History of Putnam County Indiana
Land that comprises Putnam County was purchased from Delaware, Potawatomi, Miami, and Eel River Indians through the treaties of 1809 and 1818. In 1820 the land was surveyed and put up for sale. As the population started to increase steps were taken to form a local government. In December of 1821, the General Assembly approved an act organizing Putnam County. Putnam County was named after the General Israel Putnam of the Revolution. Greencastle was chosen as the county seat, named after Ephraim Dukes, who was from Greencastle, Pennsylvania.
The first fair was held in 1837 and became an annual event. Early farmers had one of the first railroads in the state passing through the Putnam County in 1852. The first Newspaper was published in 1830 named “The Hoosier”. The “Putnam Republican Banner” was started in 1852, now known as the “Banner Graphic”. Indiana Asbury University, located in Greencastle, was chartered in 1837. It was established under the patronage of the Methodist Episcopal Church so that the church might share in the education of future generations. Indiana Asbury University was one of the first institutions in the West to grant equal privileges to females. It is now known as DePauw University.

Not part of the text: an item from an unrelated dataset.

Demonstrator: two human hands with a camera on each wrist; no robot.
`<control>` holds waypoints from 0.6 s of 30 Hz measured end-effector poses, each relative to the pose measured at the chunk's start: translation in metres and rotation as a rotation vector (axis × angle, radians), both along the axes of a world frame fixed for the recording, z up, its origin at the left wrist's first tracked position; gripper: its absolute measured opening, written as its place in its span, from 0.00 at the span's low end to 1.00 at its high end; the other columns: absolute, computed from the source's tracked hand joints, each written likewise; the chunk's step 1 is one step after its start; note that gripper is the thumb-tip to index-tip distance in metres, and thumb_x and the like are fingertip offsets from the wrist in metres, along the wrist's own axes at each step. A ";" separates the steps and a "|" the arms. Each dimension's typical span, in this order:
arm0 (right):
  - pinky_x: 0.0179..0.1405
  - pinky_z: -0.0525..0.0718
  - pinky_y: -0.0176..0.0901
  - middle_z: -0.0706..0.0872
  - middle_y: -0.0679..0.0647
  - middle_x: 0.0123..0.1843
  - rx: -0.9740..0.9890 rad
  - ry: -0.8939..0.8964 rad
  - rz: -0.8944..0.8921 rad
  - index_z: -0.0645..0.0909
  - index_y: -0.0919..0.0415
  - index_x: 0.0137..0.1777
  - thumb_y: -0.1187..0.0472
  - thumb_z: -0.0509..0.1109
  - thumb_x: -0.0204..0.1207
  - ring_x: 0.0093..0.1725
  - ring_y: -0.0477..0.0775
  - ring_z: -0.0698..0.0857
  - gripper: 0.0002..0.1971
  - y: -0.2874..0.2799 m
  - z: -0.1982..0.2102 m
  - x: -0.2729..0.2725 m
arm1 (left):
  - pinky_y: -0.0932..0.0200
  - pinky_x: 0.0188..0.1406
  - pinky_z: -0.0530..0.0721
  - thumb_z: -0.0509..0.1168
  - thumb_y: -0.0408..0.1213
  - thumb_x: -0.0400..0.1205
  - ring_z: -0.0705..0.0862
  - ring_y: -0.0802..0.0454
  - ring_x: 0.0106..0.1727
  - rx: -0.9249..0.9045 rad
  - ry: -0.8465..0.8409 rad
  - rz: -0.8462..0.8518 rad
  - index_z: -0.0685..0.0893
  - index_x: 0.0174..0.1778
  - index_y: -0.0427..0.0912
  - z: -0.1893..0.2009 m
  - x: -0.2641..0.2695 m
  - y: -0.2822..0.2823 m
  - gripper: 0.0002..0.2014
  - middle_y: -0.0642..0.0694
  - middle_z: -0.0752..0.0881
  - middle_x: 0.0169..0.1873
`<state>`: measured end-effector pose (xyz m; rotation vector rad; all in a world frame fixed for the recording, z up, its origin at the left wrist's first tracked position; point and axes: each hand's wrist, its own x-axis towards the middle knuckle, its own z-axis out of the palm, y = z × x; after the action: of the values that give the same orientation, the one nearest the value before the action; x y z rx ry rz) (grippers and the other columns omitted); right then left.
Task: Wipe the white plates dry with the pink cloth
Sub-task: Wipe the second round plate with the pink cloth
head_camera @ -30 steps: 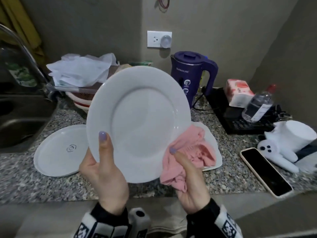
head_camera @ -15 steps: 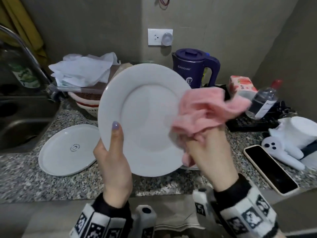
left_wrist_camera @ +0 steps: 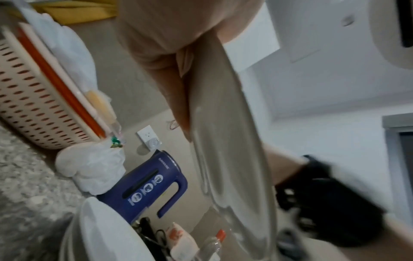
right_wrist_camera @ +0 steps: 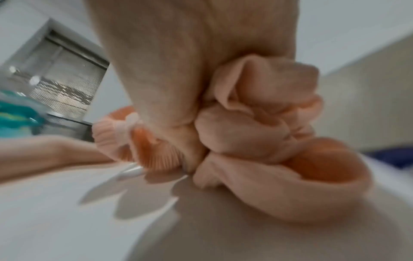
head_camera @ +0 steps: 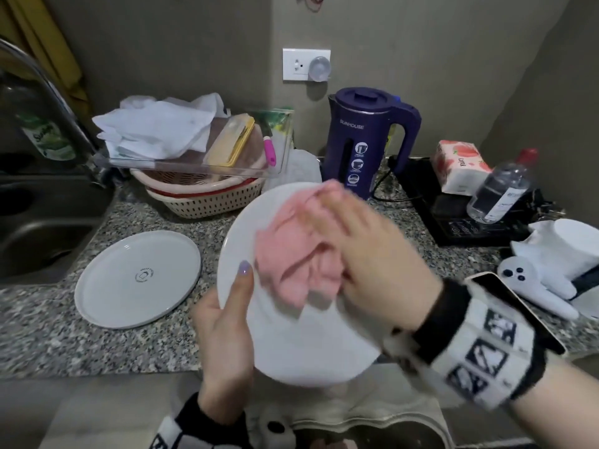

Putnam County’s continued advancements in both agriculture and industry maintain a balance making this quote from Topographical Atlas and Gasetteer of Indiana, and Company Atlas and Gasetteer of Indiana both by George H. Adams in 1871 still true today: “…Perhaps, no body of land of equal extent in the State is superior to Putnam County, taking into consideration all its advantages of timber, soil, springs of water, quarries of limestone, running streams, and healthy situations.”
For a small but ambitious beginning in the dense forest, Putnam County has grown to its current population of over 30,000 and contains 500 square miles of land.